We use constant potential molecular dynamics simulations to investigate the interfacial structure of the cholinium glycinate biocompatible ionic liquid (bio-IL) sandwiched between graphite electrodes with varying potential differences. Through number density profiles, we observe that the cation and anion densities oscillate up to similar to 1.5 nm from the nearest electrode.
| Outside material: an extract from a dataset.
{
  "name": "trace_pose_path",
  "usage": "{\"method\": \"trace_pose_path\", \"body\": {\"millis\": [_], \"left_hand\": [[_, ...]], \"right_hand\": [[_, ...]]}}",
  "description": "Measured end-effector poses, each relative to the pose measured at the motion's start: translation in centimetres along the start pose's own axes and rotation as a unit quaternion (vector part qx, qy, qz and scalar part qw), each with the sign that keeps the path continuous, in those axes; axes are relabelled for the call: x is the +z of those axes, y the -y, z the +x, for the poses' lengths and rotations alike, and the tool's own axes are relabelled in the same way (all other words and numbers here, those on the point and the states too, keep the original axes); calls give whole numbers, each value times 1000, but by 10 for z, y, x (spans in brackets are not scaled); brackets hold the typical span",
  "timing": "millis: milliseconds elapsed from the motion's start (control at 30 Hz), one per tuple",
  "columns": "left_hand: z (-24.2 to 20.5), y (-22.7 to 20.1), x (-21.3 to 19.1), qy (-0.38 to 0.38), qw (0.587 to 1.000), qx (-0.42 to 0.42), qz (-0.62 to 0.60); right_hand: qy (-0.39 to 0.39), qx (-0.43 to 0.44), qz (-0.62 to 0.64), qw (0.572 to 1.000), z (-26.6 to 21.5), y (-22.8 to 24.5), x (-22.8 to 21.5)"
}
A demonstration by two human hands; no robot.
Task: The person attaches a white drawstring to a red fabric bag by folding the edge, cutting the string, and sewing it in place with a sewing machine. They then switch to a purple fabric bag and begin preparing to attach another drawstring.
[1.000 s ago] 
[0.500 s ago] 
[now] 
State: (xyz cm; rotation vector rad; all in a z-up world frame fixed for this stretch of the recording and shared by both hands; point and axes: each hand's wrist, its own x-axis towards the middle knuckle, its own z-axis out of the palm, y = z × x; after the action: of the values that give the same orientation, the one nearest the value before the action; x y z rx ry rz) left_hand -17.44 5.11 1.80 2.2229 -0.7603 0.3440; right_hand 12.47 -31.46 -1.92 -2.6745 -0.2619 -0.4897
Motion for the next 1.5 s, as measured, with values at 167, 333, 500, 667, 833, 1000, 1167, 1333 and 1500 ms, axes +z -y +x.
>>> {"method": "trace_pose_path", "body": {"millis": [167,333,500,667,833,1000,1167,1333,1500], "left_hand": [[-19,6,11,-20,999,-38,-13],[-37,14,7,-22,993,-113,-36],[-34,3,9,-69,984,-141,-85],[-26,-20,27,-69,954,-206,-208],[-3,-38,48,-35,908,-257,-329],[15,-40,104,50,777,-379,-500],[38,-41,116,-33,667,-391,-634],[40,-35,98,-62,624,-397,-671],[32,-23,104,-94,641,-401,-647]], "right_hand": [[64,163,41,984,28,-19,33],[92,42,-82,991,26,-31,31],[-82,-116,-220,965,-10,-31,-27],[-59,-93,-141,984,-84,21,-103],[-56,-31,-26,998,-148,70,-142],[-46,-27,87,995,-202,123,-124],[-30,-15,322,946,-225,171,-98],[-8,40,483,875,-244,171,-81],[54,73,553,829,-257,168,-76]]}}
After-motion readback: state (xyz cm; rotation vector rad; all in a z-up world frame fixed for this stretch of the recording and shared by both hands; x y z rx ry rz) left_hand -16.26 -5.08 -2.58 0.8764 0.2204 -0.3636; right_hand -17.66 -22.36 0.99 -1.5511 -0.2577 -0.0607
The range of these oscillations does not change significantly with increasing electrode potential. However, the amplitudes of the cation (anion) density oscillations show a notable increase with increasing potential at the negative (positive) electrode. At higher potential differences, the bulkier N(CH3)(3)CH2 group of cholinium cations ([Ch](+)) overcomes the steric barrier and comes closer to the negative electrode as compared to oxygen atom (O[Ch]+). We observe an increase in the interaction between O[Ch]+ and the positive electrode with a decrease in the distance between them on increasing the potential difference. We also observe hydrogen bonding between the hydroxyl group of [Ch](+) cations and oxygens of glycinate anions through the simulated tangential radial distribution function. Orientational order parameter analysis shows that the cation (anion) prefers to align parallel to the negative (positive) electrode at higher applied potential differences. Charge density profiles show a positive charge density peak near the positive electrode at all the potential differences because of the presence of partially positive charged hydrogen atoms of cations and anions. The differential capacitance (C-d) of the bio-IL shows two constant regimes, one for each electrode. The magnitude of these C-d values clearly suggests potential application of such bio-ILs as promising battery electrolytes.